Restate word for word the lines of the material below, from the line with "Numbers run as" to the line with "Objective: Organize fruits", both lines included, and no others.

*****

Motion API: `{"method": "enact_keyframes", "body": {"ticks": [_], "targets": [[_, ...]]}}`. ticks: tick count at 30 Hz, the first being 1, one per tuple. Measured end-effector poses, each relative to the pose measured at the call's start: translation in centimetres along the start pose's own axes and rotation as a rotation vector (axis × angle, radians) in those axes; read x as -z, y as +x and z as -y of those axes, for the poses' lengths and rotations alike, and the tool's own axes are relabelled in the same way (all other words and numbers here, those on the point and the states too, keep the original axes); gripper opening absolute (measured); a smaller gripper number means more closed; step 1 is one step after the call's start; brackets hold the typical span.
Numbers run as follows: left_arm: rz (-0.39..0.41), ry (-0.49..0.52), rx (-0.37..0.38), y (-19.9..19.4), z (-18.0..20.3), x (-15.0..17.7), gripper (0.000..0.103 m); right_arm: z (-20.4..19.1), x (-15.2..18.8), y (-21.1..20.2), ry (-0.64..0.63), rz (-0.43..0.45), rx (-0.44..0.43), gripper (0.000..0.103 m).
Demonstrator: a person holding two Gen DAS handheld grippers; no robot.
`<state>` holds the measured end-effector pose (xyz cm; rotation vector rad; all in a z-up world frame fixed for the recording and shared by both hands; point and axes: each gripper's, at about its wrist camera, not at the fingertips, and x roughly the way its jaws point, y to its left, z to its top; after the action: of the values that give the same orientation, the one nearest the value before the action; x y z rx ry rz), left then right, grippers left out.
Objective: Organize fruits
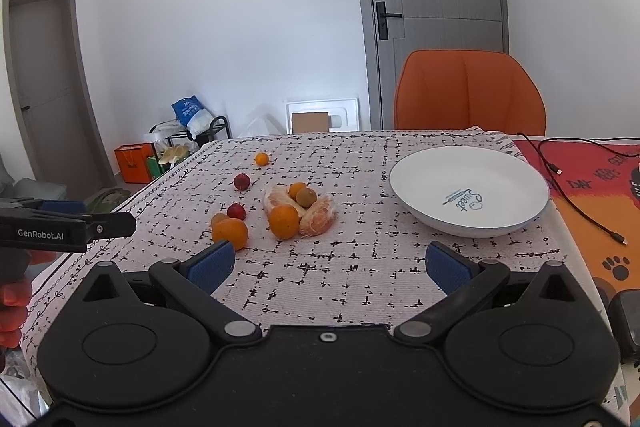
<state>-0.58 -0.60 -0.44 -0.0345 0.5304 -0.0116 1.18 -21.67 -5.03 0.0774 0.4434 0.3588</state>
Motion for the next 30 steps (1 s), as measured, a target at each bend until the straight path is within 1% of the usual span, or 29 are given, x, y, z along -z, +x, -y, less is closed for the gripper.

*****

**Answer space:**
Numbers run as follows: left_arm: rz (-0.39..0.41), ry (-0.49..0.52), rx (-0.37..0.38), y (-19.9..19.4), z (-18.0..20.3), x (-15.0..17.7), gripper (0.000..0.103 m); right_arm: z (-20.4..19.1), x (-15.2..18.8), y (-21.1..20.2), ry (-0.64..0.63), rz (-0.43..0.45), rx (-0.44..0.43), gripper (0.000..0.103 m).
Demonstrator: a person holding two Gen DAS handheld grippers; no robot.
`<state>` holds the measured end-effector pose (xyz cm; rotation vector rad; all in a z-up world frame fixed for the recording and shared by both hands; point and axes: each gripper's, at about its wrist camera, not at the fingertips, and x roughly the way its jaws point, y to its left, z to its top; after the action: of the values that give the same orientation, the one nearest the value before the action; x y z rx ry rz), left then right, grippers left out.
Objective: Organize fruits

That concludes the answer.